__EXERCISE PROMPT__.
All of the data must be output exactly, with every picture left out.

__SUPPLIED DATA__.
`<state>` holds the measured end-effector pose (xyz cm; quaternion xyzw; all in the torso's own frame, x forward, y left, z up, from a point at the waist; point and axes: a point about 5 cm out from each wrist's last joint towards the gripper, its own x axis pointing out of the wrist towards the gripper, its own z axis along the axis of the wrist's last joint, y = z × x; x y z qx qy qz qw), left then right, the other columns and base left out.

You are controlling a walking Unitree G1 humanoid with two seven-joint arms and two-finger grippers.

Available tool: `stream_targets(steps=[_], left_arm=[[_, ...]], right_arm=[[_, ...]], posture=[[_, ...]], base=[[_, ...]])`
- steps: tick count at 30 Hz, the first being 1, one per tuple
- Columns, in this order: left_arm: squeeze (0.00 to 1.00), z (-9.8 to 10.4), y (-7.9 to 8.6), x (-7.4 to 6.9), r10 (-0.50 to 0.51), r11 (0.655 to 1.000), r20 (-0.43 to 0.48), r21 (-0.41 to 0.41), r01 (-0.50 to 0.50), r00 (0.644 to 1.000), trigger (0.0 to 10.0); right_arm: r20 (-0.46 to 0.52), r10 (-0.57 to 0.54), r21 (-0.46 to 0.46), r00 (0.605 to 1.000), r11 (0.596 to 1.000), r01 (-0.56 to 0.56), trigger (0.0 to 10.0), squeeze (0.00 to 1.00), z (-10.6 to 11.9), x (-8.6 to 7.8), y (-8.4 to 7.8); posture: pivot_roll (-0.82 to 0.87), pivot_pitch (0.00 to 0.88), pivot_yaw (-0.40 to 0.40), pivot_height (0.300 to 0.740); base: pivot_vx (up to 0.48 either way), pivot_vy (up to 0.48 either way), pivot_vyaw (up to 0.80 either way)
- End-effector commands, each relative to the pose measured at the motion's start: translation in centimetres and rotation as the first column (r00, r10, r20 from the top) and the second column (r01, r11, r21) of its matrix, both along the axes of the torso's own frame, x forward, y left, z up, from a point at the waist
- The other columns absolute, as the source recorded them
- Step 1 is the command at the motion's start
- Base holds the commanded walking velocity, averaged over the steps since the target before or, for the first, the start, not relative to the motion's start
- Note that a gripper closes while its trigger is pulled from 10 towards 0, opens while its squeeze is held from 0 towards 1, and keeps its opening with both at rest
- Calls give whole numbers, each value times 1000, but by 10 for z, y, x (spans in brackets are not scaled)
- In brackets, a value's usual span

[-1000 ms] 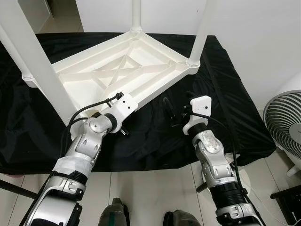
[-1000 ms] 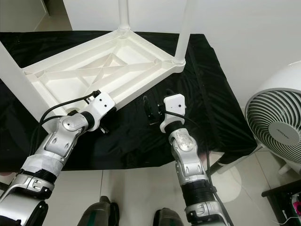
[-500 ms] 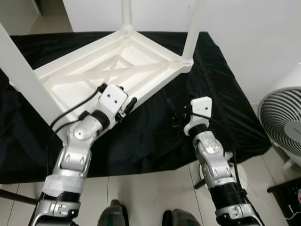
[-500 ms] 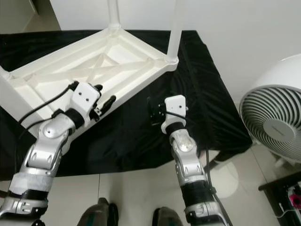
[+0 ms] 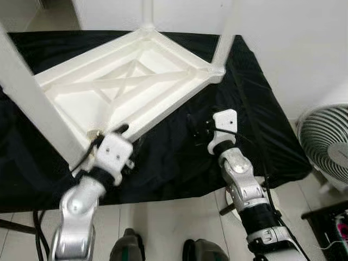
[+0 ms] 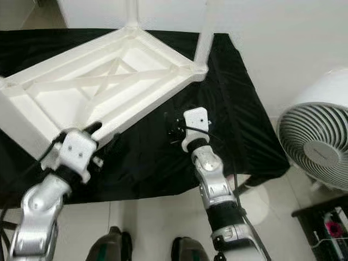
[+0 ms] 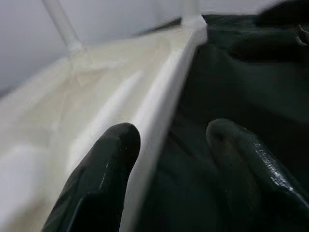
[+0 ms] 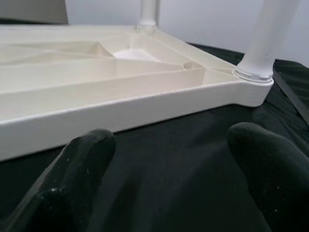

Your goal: Building children table

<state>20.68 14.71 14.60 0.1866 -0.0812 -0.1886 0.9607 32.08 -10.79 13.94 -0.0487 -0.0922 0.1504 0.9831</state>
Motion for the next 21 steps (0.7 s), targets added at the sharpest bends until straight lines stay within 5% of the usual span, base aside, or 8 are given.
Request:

__WRITTEN ANSWER__.
`<state>` holds the measured end-effector pose (xyz cm; quaternion xyzw; all in the torso's own frame, x forward, y left, z up, from a point at the waist; point and axes: a point about 5 cm out from each wrist's last joint towards the gripper, its own x axis pointing out of the wrist towards the gripper, its own z axis along the axis of the wrist's last joint, y = z × x; x y z qx qy qz qw), left then right, the other columns and base left out.

You are controlling a walking Unitree G1 humanoid with two seven-joint arms and two-finger grippers.

Available tool: `stream_targets(steps=[_], left_arm=[[_, ...]], right_arm=[[_, ...]], posture=[[_, ...]], base=[[_, ...]])`
- steps: tick count at 30 Hz, the first being 1, one per tuple
- Columns, in this order: left_arm: squeeze (0.00 to 1.00), z (-9.8 to 10.4), y (-7.9 to 8.6), x (-7.4 to 6.9), r10 (-0.50 to 0.51), r11 (0.655 to 1.000), r20 (-0.43 to 0.48), r21 (-0.41 to 0.41), r01 (-0.50 to 0.50), r00 (0.644 to 1.000), trigger (0.0 to 10.0); right_arm: r20 (-0.46 to 0.52), r10 (-0.57 to 0.54), r21 (-0.46 to 0.46), r00 (0.605 to 1.000), r11 (0.596 to 1.000), r01 (-0.56 to 0.56), trigger (0.0 to 10.0), squeeze (0.00 to 1.00), z (-10.6 to 11.9), x (-8.6 to 7.8), y (-8.4 to 7.8); posture: pivot_roll (-0.82 to 0.87), pivot_pitch (0.00 to 0.88), pivot_yaw (-0.40 to 0.40), pivot_height (0.300 to 0.740); base: pivot_vx (up to 0.48 either way), pivot_vy (up to 0.48 either way), pivot_vyaw (up to 0.80 either way)
- End-effector commands, each relative to the pose measured at the motion's start: translation in centimetres and rotation as the first column (r00, r10, r20 from the top) and the second column (r01, r11, r21) of its matrix, both along the axes of the torso's own frame, x forward, y left, z up, from a point at the waist
- The other columns absolute, as the source recorded them
- Step 1 is the command at the motion's start
- Base holds the commanded walking velocity, averaged over the steps since the target before or, for the first, the start, not relative to the motion's start
- Note that a gripper closes while its trigger is pulled from 10 towards 0, opens while its squeeze is held from 0 towards 1, and keeps its opening with both at rest
- Calls give whole numbers, each value times 1000, but by 10 for z, y, x (spans in brackets are not scaled)
- In brackets, a value's usual span

[-1000 ms] 
[-1000 ms] 
[-500 ms] 
[-500 ms] 
[+0 ms] 
[+0 ms] 
[+0 ms] 
[+0 ms] 

Your goal: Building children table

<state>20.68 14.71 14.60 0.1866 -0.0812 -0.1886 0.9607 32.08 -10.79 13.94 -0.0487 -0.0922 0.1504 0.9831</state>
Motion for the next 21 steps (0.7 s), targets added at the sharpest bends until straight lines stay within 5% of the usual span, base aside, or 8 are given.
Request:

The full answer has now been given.